Der malawische Minister für Hochschulbildung, Bright Msaka, hat im Parlament versichert, dass kein Student aufgrund der kürzlich angekündigten Erhöhung der Studiengebühren an öffentlichen Universitäten gezwungen wird, seine Ausbildung abzubrechen. Die Ministererklärung kommt zu einem Zeitpunkt, an dem die Debatte über die Gebührenanpassungen schnell an Intensität zunimmt und Studentenorganisationen sowie politische Parteien sich gegen die Erhöhung aussprechen.

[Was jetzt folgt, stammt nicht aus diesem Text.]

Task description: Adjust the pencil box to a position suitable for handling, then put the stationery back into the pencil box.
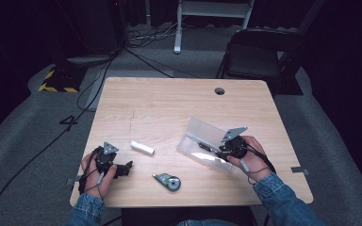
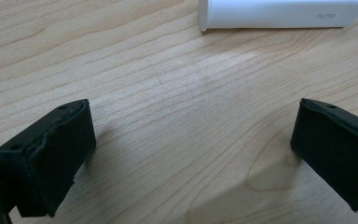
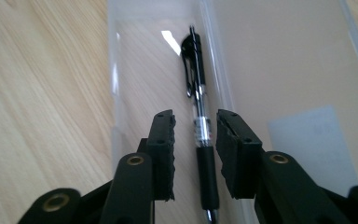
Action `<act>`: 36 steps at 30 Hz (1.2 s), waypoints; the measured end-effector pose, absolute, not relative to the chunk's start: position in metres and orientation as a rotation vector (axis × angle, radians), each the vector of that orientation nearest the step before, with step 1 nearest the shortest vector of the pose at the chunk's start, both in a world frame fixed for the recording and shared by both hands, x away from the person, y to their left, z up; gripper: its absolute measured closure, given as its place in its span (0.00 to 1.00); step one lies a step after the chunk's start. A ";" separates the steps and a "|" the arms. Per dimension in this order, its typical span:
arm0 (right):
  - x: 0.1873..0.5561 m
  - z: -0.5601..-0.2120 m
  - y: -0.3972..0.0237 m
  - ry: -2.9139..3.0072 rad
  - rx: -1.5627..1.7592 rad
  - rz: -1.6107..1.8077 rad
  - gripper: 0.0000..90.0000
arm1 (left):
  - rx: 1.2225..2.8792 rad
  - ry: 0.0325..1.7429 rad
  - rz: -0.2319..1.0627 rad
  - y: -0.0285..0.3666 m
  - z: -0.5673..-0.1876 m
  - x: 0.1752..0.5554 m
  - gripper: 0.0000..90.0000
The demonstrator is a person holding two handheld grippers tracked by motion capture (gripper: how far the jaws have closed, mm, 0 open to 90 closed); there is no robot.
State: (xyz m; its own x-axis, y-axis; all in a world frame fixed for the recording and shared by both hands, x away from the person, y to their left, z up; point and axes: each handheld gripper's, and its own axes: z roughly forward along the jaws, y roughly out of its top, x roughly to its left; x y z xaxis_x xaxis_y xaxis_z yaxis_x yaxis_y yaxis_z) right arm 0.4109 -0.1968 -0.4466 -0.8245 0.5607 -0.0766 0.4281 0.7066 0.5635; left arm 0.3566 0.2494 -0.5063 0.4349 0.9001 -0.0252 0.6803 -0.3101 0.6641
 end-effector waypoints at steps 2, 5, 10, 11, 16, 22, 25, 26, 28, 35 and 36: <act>0.410 -0.443 -0.193 2.671 0.784 0.814 0.75 | 2.088 1.324 0.473 0.249 -0.506 0.357 0.00; 0.408 -0.438 -0.186 2.675 0.769 0.844 0.75 | 2.086 1.323 0.472 0.249 -0.506 0.357 0.00; 0.404 -0.430 -0.173 2.680 0.727 0.893 0.72 | 2.086 1.323 0.473 0.249 -0.506 0.357 0.00; 0.403 -0.429 -0.169 2.683 0.722 0.910 0.71 | 2.086 1.323 0.473 0.249 -0.506 0.357 0.00; 0.402 -0.429 -0.158 2.692 0.702 0.938 0.69 | 2.089 1.321 0.477 0.250 -0.506 0.355 0.00; 0.403 -0.427 -0.145 2.695 0.684 0.964 0.68 | 2.091 1.317 0.476 0.250 -0.506 0.355 0.00; 0.403 -0.426 -0.139 2.698 0.669 0.983 0.67 | 2.090 1.317 0.475 0.250 -0.506 0.355 0.00; 0.402 -0.425 -0.136 2.701 0.670 0.987 0.67 | 2.091 1.317 0.477 0.250 -0.506 0.355 0.00; 0.401 -0.425 -0.131 2.704 0.665 0.997 0.65 | 2.091 1.317 0.476 0.250 -0.506 0.355 0.00; 0.397 -0.425 -0.114 2.708 0.648 1.049 0.55 | 2.092 1.316 0.477 0.250 -0.506 0.355 0.00; 0.396 -0.425 -0.111 2.707 0.653 1.055 0.53 | 2.091 1.316 0.477 0.250 -0.506 0.355 0.00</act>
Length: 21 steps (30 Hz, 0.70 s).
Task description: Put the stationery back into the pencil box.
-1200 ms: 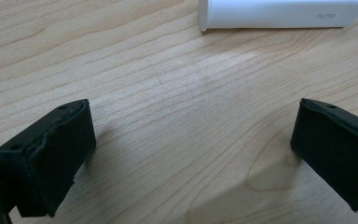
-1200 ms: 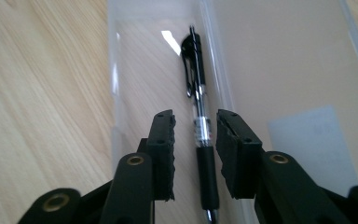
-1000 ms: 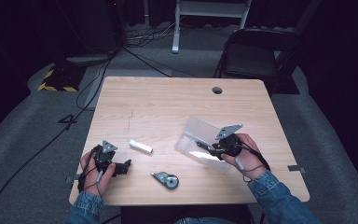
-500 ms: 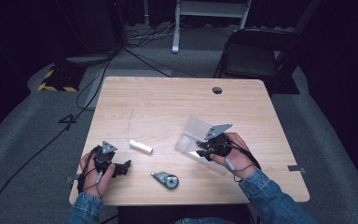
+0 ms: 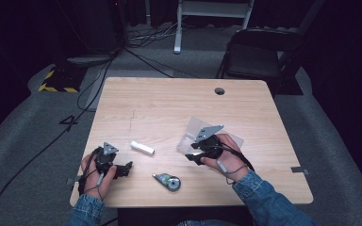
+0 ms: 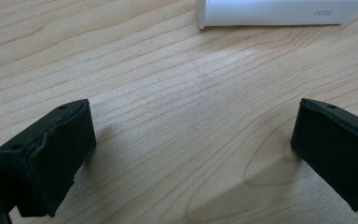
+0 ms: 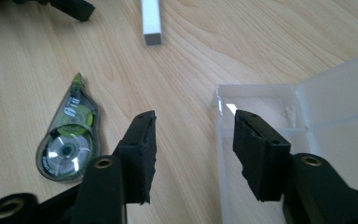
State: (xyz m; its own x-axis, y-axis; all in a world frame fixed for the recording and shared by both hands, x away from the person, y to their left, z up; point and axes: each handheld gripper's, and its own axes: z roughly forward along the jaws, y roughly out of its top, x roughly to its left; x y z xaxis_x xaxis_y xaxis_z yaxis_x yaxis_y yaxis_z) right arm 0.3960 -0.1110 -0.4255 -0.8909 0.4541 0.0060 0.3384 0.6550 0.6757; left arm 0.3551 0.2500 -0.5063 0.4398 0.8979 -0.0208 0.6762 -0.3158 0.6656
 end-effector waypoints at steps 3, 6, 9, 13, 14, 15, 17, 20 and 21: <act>0.391 -0.427 -0.102 2.729 0.649 1.068 0.50 | 2.092 1.316 0.477 0.250 -0.506 0.355 0.00; 0.386 -0.429 -0.092 2.750 0.637 1.069 0.49 | 2.092 1.315 0.477 0.250 -0.506 0.355 0.00; 0.380 -0.432 -0.081 2.778 0.622 1.059 0.47 | 2.089 1.318 0.475 0.250 -0.506 0.355 0.00; 0.373 -0.438 -0.065 2.810 0.616 1.047 0.46 | 2.090 1.317 0.474 0.250 -0.506 0.355 0.00; 0.372 -0.439 -0.062 2.820 0.609 1.042 0.46 | 2.094 1.312 0.474 0.250 -0.506 0.356 0.00; 0.371 -0.441 -0.059 2.827 0.608 1.040 0.46 | 2.094 1.312 0.474 0.250 -0.506 0.356 0.00; 0.368 -0.444 -0.052 2.837 0.597 1.035 0.46 | 2.094 1.312 0.475 0.250 -0.506 0.356 0.00; 0.365 -0.447 -0.046 2.856 0.588 1.025 0.45 | 2.095 1.311 0.475 0.250 -0.506 0.356 0.00; 0.364 -0.449 -0.044 2.862 0.574 1.021 0.45 | 2.095 1.312 0.475 0.250 -0.506 0.356 0.00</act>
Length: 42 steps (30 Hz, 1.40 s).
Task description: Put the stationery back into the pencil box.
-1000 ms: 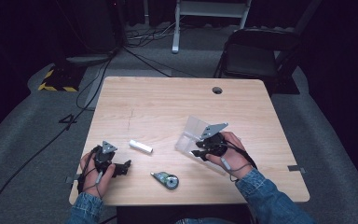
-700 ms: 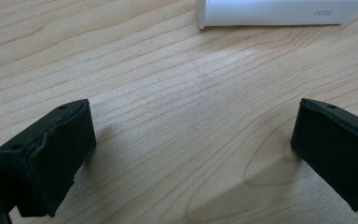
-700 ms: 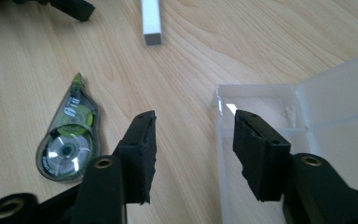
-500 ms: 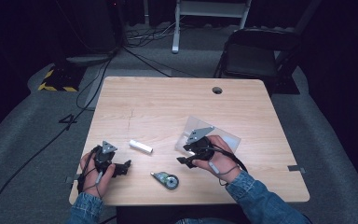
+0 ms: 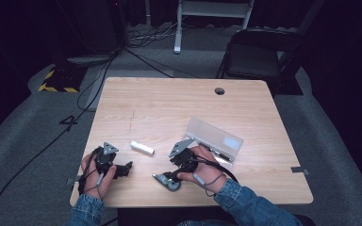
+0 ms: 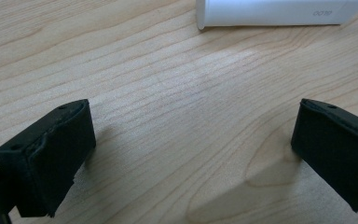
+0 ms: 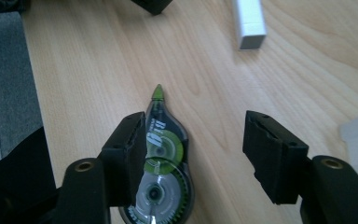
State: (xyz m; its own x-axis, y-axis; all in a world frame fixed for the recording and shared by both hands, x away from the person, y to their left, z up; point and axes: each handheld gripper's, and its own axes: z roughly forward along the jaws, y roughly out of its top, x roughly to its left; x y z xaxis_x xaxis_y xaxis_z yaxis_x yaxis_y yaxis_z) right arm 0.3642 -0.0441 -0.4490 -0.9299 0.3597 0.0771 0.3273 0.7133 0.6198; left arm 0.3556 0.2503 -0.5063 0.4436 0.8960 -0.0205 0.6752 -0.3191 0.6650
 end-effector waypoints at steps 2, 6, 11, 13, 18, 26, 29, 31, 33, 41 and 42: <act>0.361 -0.452 -0.039 2.876 0.567 1.005 0.45 | 2.095 1.312 0.475 0.250 -0.506 0.356 0.00; 0.358 -0.458 -0.034 2.889 0.558 0.987 0.44 | 2.095 1.311 0.475 0.250 -0.506 0.356 0.00; 0.354 -0.466 -0.029 2.903 0.546 0.960 0.44 | 2.095 1.312 0.475 0.250 -0.506 0.356 0.00; 0.353 -0.469 -0.027 2.901 0.554 0.958 0.45 | 2.095 1.312 0.475 0.250 -0.506 0.356 0.00; 0.352 -0.474 -0.022 2.900 0.531 0.929 0.45 | 2.095 1.312 0.475 0.250 -0.506 0.356 0.00; 0.350 -0.481 -0.020 2.905 0.522 0.895 0.46 | 2.095 1.312 0.475 0.250 -0.506 0.356 0.00; 0.350 -0.481 -0.020 2.898 0.498 0.890 0.51 | 2.092 1.315 0.474 0.250 -0.506 0.355 0.00; 0.350 -0.481 -0.020 2.894 0.474 0.883 0.54 | 2.095 1.312 0.475 0.250 -0.506 0.356 0.00; 0.350 -0.481 -0.021 2.892 0.454 0.879 0.55 | 2.094 1.312 0.475 0.250 -0.506 0.356 0.00; 0.351 -0.480 -0.022 2.906 0.420 0.863 0.58 | 2.095 1.312 0.474 0.250 -0.506 0.356 0.00; 0.351 -0.479 -0.022 2.906 0.415 0.859 0.58 | 2.095 1.312 0.474 0.250 -0.506 0.356 0.00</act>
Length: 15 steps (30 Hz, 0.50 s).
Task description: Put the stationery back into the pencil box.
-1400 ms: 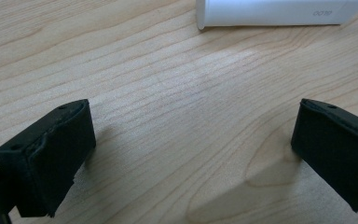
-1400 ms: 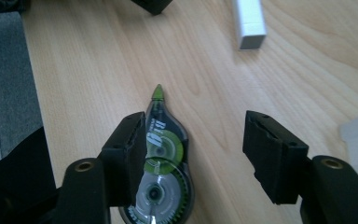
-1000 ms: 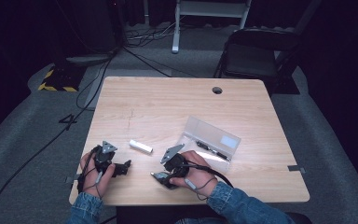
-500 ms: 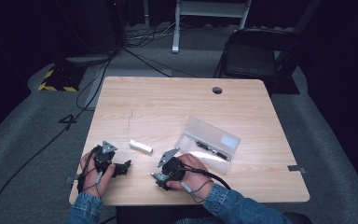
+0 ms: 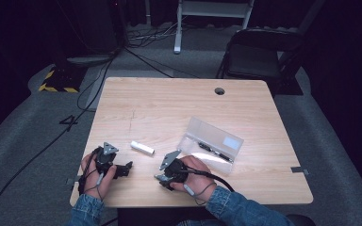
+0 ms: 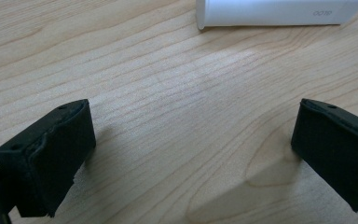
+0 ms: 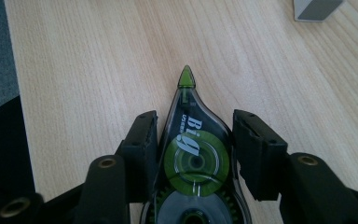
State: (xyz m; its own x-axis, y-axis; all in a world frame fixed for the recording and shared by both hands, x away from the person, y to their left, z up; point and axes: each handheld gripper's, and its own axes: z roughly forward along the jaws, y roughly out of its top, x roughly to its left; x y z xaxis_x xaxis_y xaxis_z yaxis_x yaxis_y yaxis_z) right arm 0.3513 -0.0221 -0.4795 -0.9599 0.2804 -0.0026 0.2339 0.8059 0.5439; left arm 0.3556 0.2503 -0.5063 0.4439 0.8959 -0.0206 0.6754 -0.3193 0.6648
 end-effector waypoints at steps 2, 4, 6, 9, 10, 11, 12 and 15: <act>0.351 -0.478 -0.022 2.906 0.405 0.858 0.59 | 2.095 1.312 0.474 0.250 -0.506 0.356 0.00; 0.352 -0.478 -0.023 2.904 0.405 0.857 0.59 | 2.095 1.312 0.475 0.250 -0.506 0.356 0.00; 0.352 -0.477 -0.024 2.904 0.409 0.857 0.59 | 2.095 1.311 0.474 0.250 -0.506 0.356 0.00; 0.352 -0.474 -0.026 2.907 0.415 0.865 0.60 | 2.095 1.312 0.475 0.250 -0.506 0.356 0.00; 0.352 -0.473 -0.028 2.906 0.414 0.868 0.60 | 2.094 1.312 0.475 0.250 -0.506 0.356 0.00; 0.352 -0.472 -0.028 2.902 0.412 0.871 0.60 | 2.095 1.312 0.475 0.250 -0.506 0.356 0.00; 0.352 -0.471 -0.030 2.900 0.406 0.871 0.60 | 2.094 1.312 0.475 0.250 -0.506 0.356 0.00; 0.351 -0.468 -0.034 2.898 0.418 0.884 0.60 | 2.095 1.312 0.475 0.250 -0.506 0.356 0.00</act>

Msaka wies darauf hin, dass die Regierung bestrebt ist, die Bildung für alle zugänglich zu halten und dass verschiedene Maßnahmen ergriffen werden, um sicherzustellen, dass die Studierenden weiterhin ihren akademischen Werdegang verfolgen können, ohne übermäßige finanzielle Belastungen fürchten zu müssen. Er ermutigte die Parlamentarier, gemeinsam Lösungen zu finden, um die Herausforderungen im Bildungssektor zu bewältigen.

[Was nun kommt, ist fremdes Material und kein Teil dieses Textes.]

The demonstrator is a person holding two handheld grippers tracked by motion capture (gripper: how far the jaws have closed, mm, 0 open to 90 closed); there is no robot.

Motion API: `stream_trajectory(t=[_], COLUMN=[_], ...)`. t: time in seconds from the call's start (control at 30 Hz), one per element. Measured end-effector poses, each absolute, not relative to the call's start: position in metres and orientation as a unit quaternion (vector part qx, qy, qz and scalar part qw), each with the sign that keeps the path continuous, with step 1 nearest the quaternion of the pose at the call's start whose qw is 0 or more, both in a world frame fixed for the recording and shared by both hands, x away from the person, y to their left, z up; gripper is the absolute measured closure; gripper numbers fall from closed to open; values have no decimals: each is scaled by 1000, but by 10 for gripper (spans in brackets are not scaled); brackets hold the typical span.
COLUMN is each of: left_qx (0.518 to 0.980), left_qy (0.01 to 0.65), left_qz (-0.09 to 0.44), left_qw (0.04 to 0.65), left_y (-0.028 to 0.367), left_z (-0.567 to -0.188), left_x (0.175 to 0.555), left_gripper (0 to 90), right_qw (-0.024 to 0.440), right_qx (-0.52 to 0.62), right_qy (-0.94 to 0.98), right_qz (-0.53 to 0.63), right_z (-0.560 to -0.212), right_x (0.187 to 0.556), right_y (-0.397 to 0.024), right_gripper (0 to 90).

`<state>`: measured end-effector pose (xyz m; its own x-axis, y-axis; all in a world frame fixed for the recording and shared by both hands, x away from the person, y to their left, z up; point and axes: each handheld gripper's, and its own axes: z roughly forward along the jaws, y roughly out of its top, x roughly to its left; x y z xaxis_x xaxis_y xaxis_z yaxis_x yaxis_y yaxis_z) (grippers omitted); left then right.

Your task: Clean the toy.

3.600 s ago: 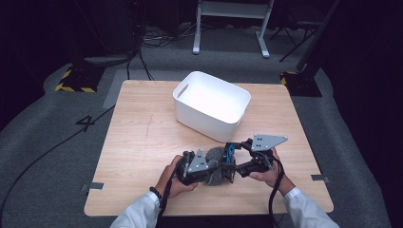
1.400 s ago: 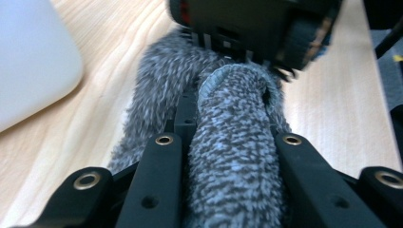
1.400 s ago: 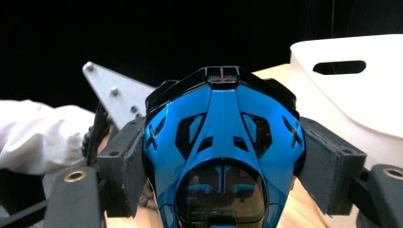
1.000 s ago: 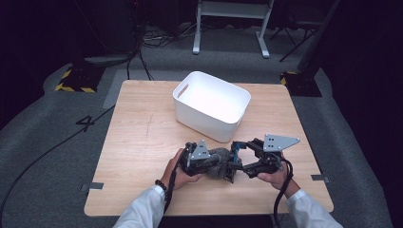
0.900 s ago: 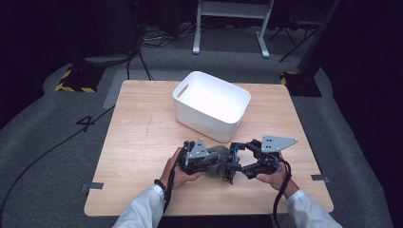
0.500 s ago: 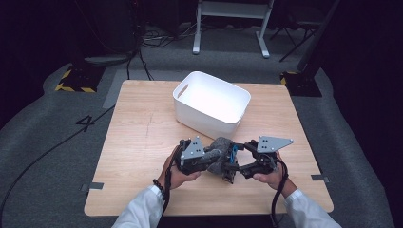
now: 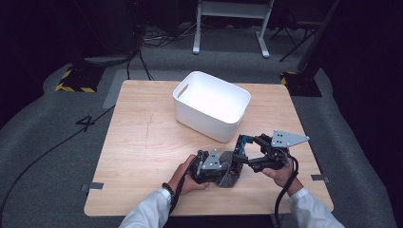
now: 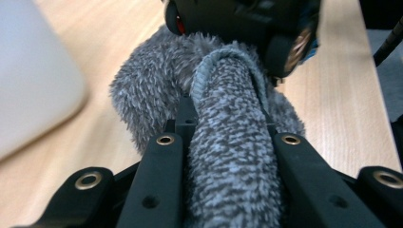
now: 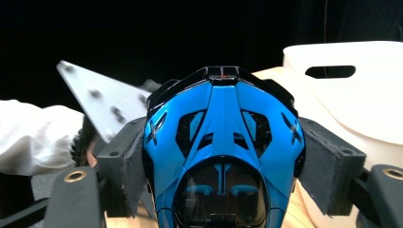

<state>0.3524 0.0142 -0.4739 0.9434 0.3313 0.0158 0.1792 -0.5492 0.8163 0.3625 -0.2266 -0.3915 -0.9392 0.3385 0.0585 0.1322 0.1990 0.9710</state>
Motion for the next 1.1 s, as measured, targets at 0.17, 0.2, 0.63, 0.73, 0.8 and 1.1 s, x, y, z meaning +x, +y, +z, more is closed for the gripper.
stream_trajectory(t=[0.17,0.2,0.63,0.73,0.8,1.1], left_qx=[866,862,815,814,821,863], left_qy=[176,179,163,149,138,106], left_qz=[72,73,73,65,55,44], left_qw=[462,468,552,557,552,491], left_y=[14,17,56,62,63,42], left_z=[-481,-479,-439,-437,-438,-456], left_x=[365,366,367,366,366,363], left_gripper=[742,742,742,742,742,743], right_qw=[63,61,18,17,17,28], right_qx=[140,137,106,103,103,114], right_qy=[765,767,791,791,791,783], right_qz=[625,624,602,602,602,611], right_z=[-389,-389,-406,-406,-406,-404], right_x=[359,358,357,356,356,359], right_y=[-223,-222,-206,-208,-210,-217], right_gripper=[266,266,266,266,266,266])
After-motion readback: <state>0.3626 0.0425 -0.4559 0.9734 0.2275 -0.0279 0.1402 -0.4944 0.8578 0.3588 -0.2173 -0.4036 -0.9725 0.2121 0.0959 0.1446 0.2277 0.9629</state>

Die Gebührensteigerungen, die in der letzten Zeit für Aufregung gesorgt haben, wurden als notwendig erachtet, um die Qualität der Bildung zu verbessern und die Infrastruktur der Universitäten zu modernisieren. Dennoch bleibt abzuwarten, wie die Studierenden und die Gesellschaft insgesamt auf die Ministererklärungen reagieren werden.